Emodb example¶

In this example we download the small emodb database, that contains sentences spoken with different emotions by different actors. The audio is stored as WAV files.

Get source database¶

First we download the source emodb database to the folder emodb-src.

import os
import urllib.request

import audeer


# Get database source
source = "http://emodb.bilderbar.info/download/download.zip"
src_dir = "emodb-src"
if not os.path.exists(src_dir):
    urllib.request.urlretrieve(source, "emodb.zip")
    audeer.extract_archive("emodb.zip", src_dir)

>>> sorted(os.listdir(src_dir))
['erkennung.txt', 'erklaerung.txt', 'lablaut', 'labsilb', 'silb', 'wav']

Gather metadata and annotations¶

Afterwards we collect all metadata and annotations that we would like to store in the audformat version of the database.

First, have a look at the file names.

>>> sorted(os.listdir(os.path.join(src_dir, "wav")))[:3]
['03a01Fa.wav', '03a01Nc.wav', '03a01Wa.wav']

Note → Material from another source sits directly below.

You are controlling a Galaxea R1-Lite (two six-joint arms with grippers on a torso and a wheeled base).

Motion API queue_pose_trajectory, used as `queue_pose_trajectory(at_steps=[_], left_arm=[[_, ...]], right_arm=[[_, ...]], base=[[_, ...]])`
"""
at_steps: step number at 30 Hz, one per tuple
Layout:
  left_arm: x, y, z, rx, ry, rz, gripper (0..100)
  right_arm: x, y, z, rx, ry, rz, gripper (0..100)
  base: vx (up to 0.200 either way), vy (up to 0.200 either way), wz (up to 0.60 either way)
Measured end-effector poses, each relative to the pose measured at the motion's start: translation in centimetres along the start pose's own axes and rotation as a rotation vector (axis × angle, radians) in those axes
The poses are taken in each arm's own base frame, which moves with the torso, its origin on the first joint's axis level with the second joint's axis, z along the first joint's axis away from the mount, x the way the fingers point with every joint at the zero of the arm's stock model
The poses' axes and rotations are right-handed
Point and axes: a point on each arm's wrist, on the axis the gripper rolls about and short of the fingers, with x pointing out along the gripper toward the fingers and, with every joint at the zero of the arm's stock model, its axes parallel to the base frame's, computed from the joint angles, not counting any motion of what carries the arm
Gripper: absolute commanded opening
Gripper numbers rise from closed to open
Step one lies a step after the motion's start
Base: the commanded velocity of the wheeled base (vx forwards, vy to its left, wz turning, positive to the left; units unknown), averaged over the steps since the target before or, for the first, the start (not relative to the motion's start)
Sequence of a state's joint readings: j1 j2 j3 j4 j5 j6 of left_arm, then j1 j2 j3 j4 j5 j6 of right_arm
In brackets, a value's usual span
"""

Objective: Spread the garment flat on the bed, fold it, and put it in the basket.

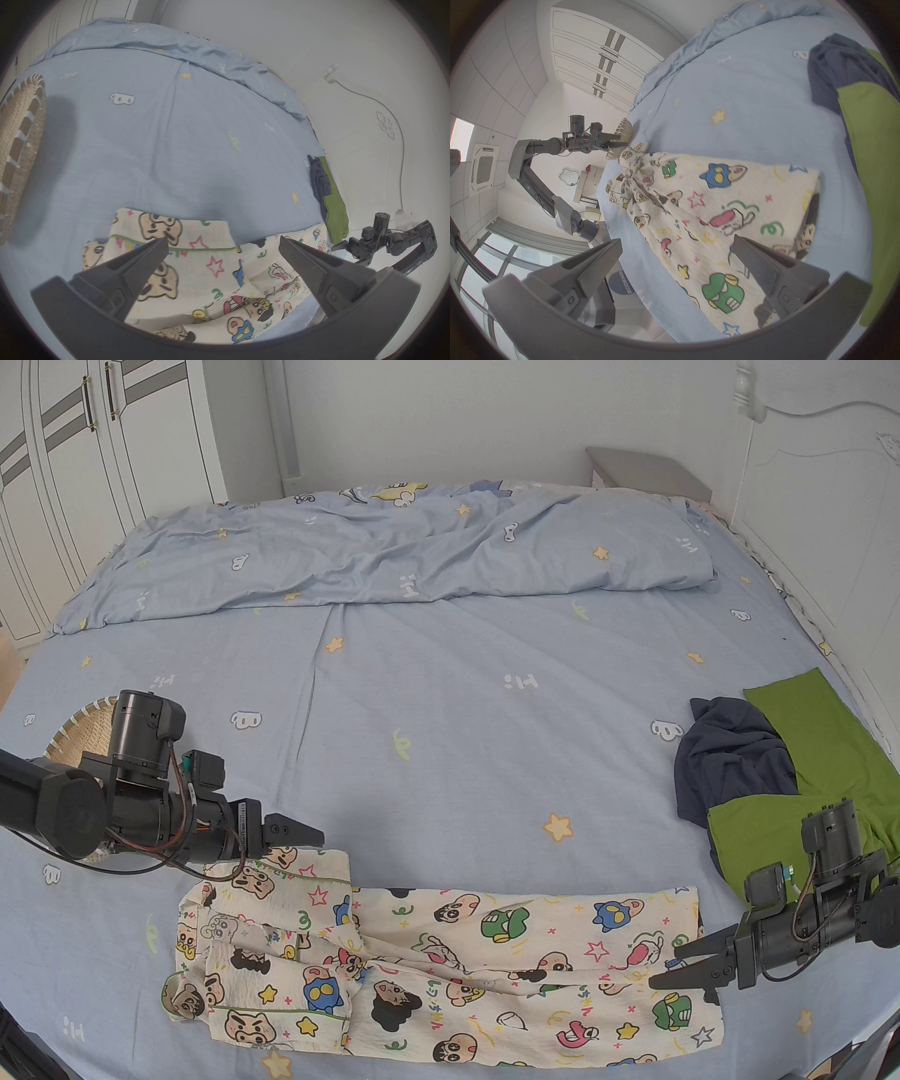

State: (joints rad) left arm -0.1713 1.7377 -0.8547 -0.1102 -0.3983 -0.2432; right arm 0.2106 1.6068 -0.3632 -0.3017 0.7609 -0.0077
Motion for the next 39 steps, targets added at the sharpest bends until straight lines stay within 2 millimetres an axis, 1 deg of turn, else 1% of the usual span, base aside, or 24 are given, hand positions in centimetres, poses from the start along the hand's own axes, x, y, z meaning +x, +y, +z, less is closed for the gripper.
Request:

As described in the emodb documentation the encoding is the following.

Position	Encoding
0..1	speaker
2..4	spoken sentence
5	emotion
6	repetition

For speaker further information is provided.

Speaker ID	Gender	Age
03	male	31
08	female	34
09	female	21
10	male	32
11	male	26
12	male	30
13	female	32
14	female	35
15	male	25
16	female	31

For the sentences we have transcriptions.

Code	Transcription
a01	Der Lappen liegt auf dem Eisschrank.
a02	Das will sie am Mittwoch abgeben.
a04	Heute Abend könnte ich es ihm sagen.
a05	Das schwarze Stück Papier befindet sich da oben neben dem Holzstück.
a07	In sieben Stunden wird es soweit sein.
b01	Was sind denn das für Tüten, die da unter dem Tisch stehen?
b02	Sie haben es gerade hoch getragen und jetzt gehen sie wieder runter.
b03	An den Wochenenden bin ich jetzt immer nach Hause gefahren und habe Agnes besucht.
b09	Ich will das eben wegbringen und dann mit Karl was trinken gehen.
b10	Die wird auf dem Platz sein, wo wir sie immer hinlegen.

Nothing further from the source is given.